Content starts

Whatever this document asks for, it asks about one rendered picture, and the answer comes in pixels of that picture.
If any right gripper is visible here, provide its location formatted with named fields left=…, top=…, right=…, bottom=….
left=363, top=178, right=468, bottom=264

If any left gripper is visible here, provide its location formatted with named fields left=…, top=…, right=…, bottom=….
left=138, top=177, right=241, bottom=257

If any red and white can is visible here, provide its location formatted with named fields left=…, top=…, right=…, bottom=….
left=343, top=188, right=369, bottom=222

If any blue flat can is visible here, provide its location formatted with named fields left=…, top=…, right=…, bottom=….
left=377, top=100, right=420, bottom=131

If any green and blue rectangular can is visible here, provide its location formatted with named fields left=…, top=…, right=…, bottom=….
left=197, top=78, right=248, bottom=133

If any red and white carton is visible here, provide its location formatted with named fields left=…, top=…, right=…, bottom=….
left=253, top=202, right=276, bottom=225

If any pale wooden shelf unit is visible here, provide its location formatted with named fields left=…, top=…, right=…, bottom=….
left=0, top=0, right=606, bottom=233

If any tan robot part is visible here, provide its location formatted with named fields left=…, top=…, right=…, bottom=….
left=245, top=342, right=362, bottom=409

Content ends
Content starts

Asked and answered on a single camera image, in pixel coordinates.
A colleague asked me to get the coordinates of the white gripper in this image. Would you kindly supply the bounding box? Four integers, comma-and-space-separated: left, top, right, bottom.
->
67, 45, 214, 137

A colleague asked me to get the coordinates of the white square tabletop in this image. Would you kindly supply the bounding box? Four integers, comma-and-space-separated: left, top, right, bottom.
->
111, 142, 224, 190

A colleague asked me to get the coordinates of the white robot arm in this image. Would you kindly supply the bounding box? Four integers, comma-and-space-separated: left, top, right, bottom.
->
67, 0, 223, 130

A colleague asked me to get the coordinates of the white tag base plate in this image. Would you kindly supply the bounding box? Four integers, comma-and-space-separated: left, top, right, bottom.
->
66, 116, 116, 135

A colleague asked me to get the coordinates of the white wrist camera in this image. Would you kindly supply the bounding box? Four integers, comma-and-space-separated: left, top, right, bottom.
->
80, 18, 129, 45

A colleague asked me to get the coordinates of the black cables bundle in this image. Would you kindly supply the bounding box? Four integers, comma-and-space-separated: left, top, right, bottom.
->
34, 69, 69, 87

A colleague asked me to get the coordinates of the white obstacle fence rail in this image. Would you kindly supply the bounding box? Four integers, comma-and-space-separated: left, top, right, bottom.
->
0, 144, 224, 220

Content ends

Would you please filter the lines above and copy every one that includes "camera"?

Asked and answered on a single camera image, in pixel coordinates.
A colleague asked me to get the coordinates of the white wrist camera in this image. Would you kindly supply the bounding box? Four integers, comma-and-space-separated: left, top, right, bottom.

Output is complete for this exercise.